Não houve um só tiro que pudesse revelar que se tratava de um golpe e não de um desfile. Se ecoassem disparos (de fato, houve dois, mas ninguém os escutou), talvez aqueles 600 soldados percebessem que não estavam ali para participar de uma manobra, e sim para derrubar um regime. Na verdade, vários militares ali presentes sabiam que estavam participando de uma quartelada. Mesmo os que pensavam assim achavam que quem estava caindo era o primeiro-ministro, Ouro Preto Jamais o imperador D. Pedro II - muito menos a monarquia que ele representava.
Não é de estranhar a ignorância dos soldados do 1° e do 3° Regimento de Cavalaria e do 9° Batalhão. Afinal, até poucas horas antes, o próprio líder do golpe se mostrava indeciso. Mais: estava doente, de cama, e só chegou ao Campo de Santana quando os canhões já apontavam para o quartel. Talvez ele não tenha dado o "Viva o imperador" que alguns juraram tê-lo ouvido gritar. Mas com certeza impediu que pelo menos um cadete berrasse o "Viva a república", que supostamente estava entalado em muitas gargantas.

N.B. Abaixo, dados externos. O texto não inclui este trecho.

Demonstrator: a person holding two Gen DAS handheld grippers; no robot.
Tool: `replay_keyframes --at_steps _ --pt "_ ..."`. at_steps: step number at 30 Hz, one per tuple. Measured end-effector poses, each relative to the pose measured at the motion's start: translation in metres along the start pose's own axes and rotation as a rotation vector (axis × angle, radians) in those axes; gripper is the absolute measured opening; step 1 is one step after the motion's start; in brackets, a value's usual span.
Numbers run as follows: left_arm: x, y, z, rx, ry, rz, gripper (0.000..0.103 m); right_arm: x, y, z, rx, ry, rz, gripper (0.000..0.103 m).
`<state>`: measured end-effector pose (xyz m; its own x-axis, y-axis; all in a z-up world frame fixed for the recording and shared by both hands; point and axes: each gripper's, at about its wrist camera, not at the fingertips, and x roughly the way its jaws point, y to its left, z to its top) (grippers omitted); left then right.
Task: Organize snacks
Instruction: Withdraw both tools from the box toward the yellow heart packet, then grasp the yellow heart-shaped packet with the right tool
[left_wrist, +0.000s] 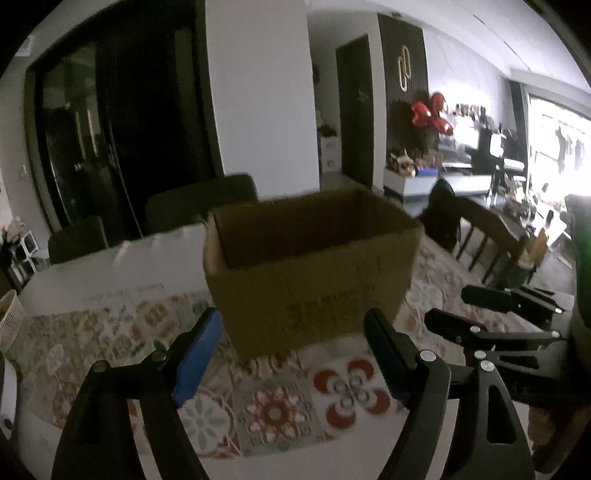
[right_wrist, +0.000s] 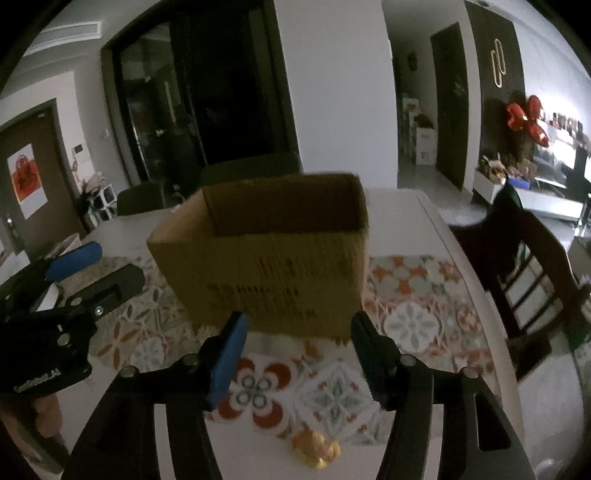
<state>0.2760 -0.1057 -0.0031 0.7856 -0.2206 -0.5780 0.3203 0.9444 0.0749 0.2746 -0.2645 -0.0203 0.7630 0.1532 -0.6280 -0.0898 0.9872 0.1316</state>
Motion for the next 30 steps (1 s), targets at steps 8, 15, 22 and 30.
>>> replay_keyframes --at_steps 8,15,22,30 --pt "0.013 -0.011 -0.03 0.0 0.109 -0.021 0.079 0.012 -0.011 -0.036 0.026 0.101 -0.008 0.059" --pt "0.029 -0.014 -0.054 -0.016 0.189 -0.032 0.079 0.025 -0.014 -0.059 0.05 0.179 0.001 0.059" --pt "0.05 -0.015 -0.074 -0.03 0.275 -0.039 0.079 0.039 -0.019 -0.08 0.079 0.246 -0.004 0.059" --pt "0.065 -0.017 -0.089 -0.041 0.329 -0.04 0.079 0.05 -0.02 -0.092 0.092 0.294 0.015 0.059"
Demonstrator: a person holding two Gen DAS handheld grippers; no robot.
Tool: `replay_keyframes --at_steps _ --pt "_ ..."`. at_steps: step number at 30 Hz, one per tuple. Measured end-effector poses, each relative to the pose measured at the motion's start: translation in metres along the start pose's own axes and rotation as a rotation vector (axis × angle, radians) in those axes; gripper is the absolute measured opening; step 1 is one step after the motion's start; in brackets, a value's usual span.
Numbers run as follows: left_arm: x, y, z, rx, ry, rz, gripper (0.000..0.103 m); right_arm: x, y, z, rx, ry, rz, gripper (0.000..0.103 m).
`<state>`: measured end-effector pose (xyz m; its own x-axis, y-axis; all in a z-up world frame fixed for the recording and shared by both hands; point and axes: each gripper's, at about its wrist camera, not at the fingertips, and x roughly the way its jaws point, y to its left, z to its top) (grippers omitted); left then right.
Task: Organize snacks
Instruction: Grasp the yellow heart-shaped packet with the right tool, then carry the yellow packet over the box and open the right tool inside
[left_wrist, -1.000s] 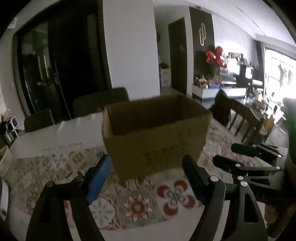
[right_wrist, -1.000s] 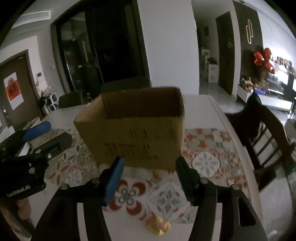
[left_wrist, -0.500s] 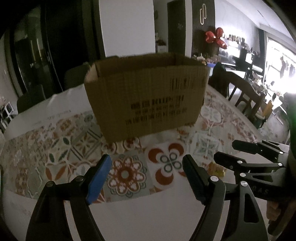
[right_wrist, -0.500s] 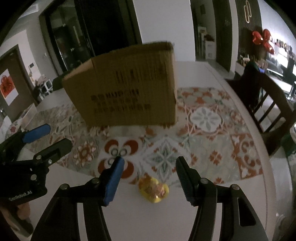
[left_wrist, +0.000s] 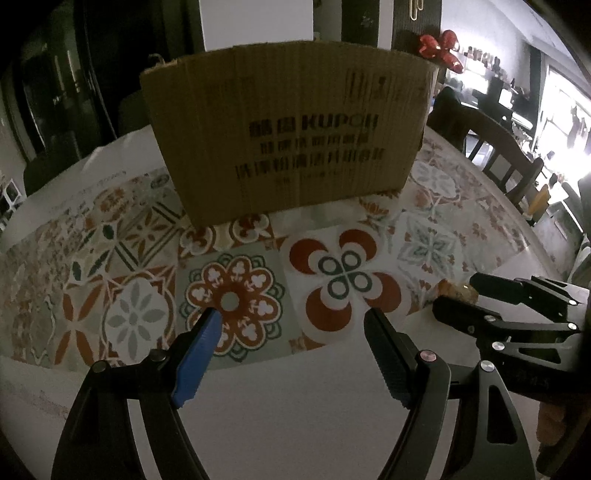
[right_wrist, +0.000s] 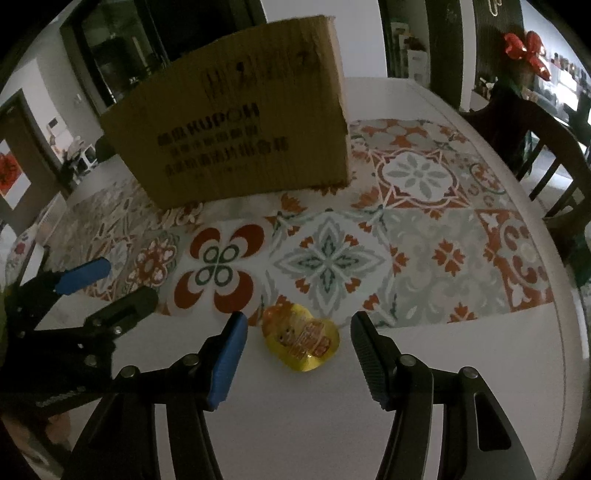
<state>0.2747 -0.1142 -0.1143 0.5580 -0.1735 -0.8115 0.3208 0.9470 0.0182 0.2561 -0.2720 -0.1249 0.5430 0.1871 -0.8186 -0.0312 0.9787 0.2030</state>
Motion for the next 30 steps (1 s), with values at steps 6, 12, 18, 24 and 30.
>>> replay_keyframes --at_steps 6,12,18,24,30 --pt "0.005 0.0 -0.001 -0.004 0.011 0.002 0.079 0.003 0.001 -0.003 -0.008 -0.003 -0.014 0.049" --pt "0.006 0.001 0.0 -0.014 0.013 -0.006 0.079 0.003 0.003 -0.004 -0.028 -0.01 -0.025 0.044" --pt "-0.004 0.003 0.003 -0.021 -0.013 -0.002 0.079 -0.002 0.006 -0.006 -0.02 -0.023 -0.031 0.044" --pt "-0.023 0.006 0.01 -0.018 -0.069 0.004 0.079 -0.017 0.013 -0.001 -0.025 -0.063 -0.027 0.044" --pt "-0.041 0.01 0.02 -0.017 -0.124 0.02 0.079 -0.037 0.02 0.01 -0.034 -0.129 -0.035 0.044"
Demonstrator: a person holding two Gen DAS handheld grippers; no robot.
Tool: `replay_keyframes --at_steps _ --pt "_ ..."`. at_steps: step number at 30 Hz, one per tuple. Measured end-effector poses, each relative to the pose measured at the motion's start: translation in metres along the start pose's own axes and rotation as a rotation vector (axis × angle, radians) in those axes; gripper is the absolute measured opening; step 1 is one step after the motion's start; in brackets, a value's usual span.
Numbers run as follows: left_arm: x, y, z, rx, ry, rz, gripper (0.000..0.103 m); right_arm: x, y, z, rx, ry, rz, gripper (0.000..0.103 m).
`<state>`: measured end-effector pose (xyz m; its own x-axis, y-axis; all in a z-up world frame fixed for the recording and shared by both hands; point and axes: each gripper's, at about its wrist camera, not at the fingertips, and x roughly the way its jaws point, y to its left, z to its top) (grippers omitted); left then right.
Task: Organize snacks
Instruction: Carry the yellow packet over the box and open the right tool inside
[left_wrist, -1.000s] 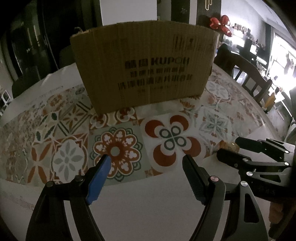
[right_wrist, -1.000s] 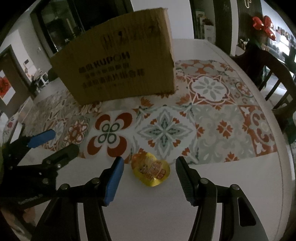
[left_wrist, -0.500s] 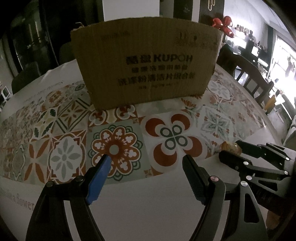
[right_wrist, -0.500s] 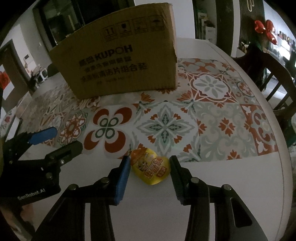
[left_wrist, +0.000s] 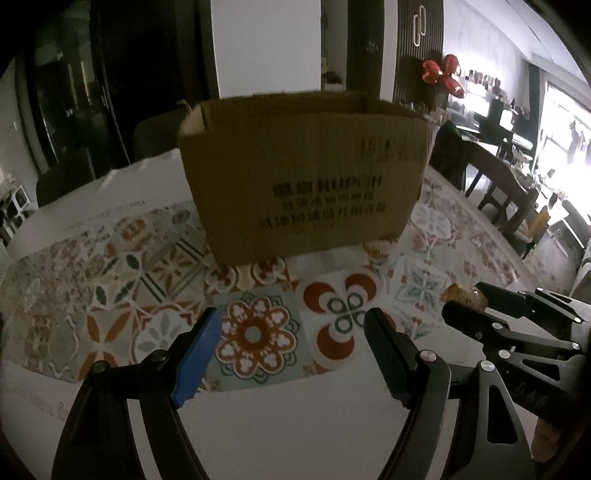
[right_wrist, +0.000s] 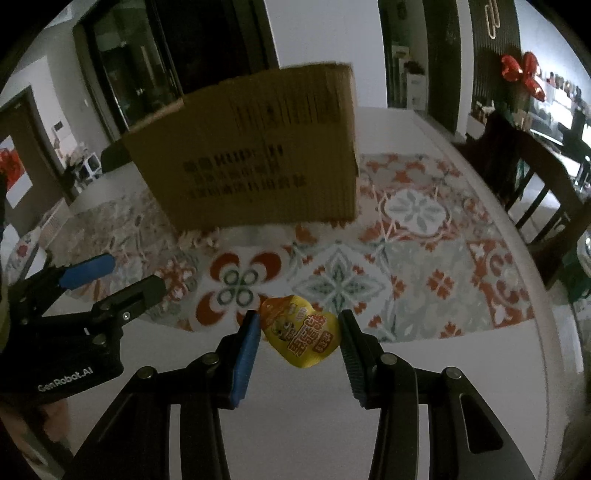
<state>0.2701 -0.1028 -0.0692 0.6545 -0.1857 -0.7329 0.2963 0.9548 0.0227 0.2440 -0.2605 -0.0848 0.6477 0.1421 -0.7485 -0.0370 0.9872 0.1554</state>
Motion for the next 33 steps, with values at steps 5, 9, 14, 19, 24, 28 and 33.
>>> replay_keyframes --at_steps 5,9,14,19,24,28,33 --pt "-0.013 0.005 0.012 -0.004 -0.047 0.018 0.08 -0.012 0.007 0.012 -0.011 -0.051 0.005 0.044" --pt "-0.022 0.009 0.023 -0.005 -0.09 0.041 0.083 -0.018 0.011 0.023 -0.018 -0.086 0.01 0.044" --pt "-0.034 0.016 0.036 -0.014 -0.149 0.067 0.087 -0.029 0.017 0.04 -0.031 -0.147 0.013 0.044" --pt "-0.041 0.023 0.053 -0.029 -0.202 0.095 0.095 -0.036 0.022 0.061 -0.046 -0.208 0.02 0.044" --pt "-0.046 0.032 0.068 -0.042 -0.248 0.123 0.101 -0.039 0.025 0.084 -0.048 -0.264 0.024 0.044" --pt "-0.047 0.039 0.081 -0.06 -0.282 0.147 0.103 -0.037 0.026 0.104 -0.055 -0.296 0.021 0.044" --pt "-0.045 0.046 0.094 -0.073 -0.31 0.159 0.103 -0.03 0.028 0.127 -0.067 -0.312 0.025 0.044"
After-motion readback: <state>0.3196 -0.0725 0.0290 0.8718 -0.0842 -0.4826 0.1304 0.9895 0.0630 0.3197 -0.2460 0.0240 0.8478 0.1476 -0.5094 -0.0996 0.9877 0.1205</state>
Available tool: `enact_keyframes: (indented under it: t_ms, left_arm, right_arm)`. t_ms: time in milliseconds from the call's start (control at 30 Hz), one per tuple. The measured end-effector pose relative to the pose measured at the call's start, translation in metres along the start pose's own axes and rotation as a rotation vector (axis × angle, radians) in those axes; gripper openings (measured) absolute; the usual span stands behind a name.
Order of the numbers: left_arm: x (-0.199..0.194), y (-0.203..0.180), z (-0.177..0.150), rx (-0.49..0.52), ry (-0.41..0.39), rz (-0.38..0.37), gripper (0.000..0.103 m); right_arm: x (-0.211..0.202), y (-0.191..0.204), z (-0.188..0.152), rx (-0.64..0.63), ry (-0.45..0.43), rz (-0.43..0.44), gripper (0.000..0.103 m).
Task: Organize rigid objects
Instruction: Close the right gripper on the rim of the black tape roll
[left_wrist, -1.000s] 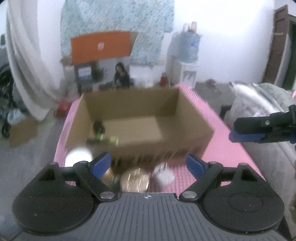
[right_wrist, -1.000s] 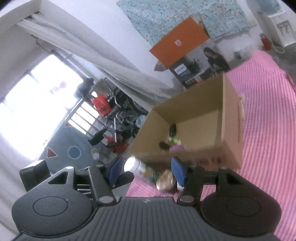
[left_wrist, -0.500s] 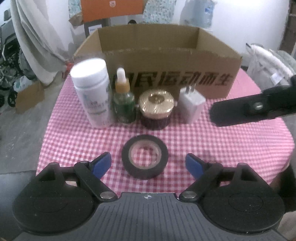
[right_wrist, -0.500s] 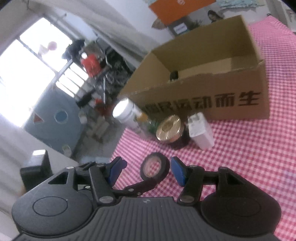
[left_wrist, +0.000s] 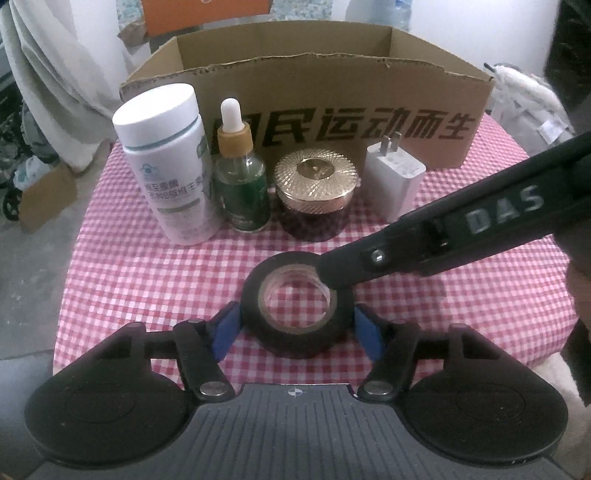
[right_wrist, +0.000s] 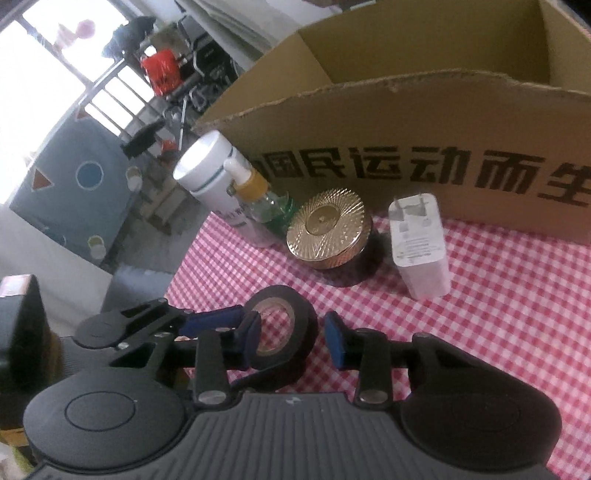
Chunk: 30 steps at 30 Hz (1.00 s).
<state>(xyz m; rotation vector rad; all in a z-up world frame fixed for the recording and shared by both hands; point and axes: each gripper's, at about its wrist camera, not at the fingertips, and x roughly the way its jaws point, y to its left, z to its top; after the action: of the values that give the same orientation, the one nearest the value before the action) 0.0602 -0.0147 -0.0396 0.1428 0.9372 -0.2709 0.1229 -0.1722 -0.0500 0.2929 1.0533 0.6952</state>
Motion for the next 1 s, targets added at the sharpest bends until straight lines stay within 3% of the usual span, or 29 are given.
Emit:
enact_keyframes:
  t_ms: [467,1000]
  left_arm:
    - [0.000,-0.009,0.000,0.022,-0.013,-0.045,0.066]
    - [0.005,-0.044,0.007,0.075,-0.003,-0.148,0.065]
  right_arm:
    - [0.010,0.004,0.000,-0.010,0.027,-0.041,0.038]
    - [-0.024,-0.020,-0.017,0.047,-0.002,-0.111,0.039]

A cena foi bem estranha Montado em seu belo cavalo, o marechal Deodoro da Fonseca desfilou longa lista de queixas, pessoais e corporativas, contra o governo -o governo do ministro Ouro Preto, não o do imperador. O imperador – isso ele fez questão de deixar claro – era seu amigo: "Devo-lhe favores". O Exército, porém, fora maltratado. Por isso, derrubava-se o ministério. Difícil imaginar que Deodoro estivesse dando um golpe, ainda mais golpe republicano – ele era monarquista. Ao seu lado estava o tenente-coronel Benjamin Constant, militar que odiava andar fardado, não gostava de armas e tiros e, até cinco anos antes, também falava mal da república. Ambos, Deodoro e Constant contavam agora com o apoio de republicanos civis. Mas não havia sinal de "paisanos" por perto -esses apenas tinham incentivado a aventura golpista dos dois militares (por coincidência ou não, dois militares ressentidos).
O fato é que naquela mesma hora o ministro Ouro Preto foi preso e o gabinete derrubado. Mas ninguém teve coragem de falar em república. Apenas à noite, quando golpistas civis e militares se reuniram, foi que proclamaram - em silêncio e provisoriamente - uma república federativa "Provisoriamente" porque se aguardaria "o pronunciamento definitivo da nação, livremente expressado pelo sufrágio popular". E o povo a todas essas? Bem, o povo assistiu a tudo "bestializado, atônito, surpreso, sem conhecer o que significava", disse Aristides Lobo. Embora Lobo fosse republicano convicto e membro do primeiro ministério, seu depoimento tem sido contestado por certos historiadores (que citam as revoltas populares ocorridas naquela época). De qualquer forma, o segundo reinado, que começara com um golpe branco, terminava agora com um golpe esmaecido. A monarquia, no Brasil, não caiu com um estrondo, mas com um suspiro. E o plebiscito para "referendar" a república foi convocado em 1993 - com 104 anos de atraso. O império já havia terminado.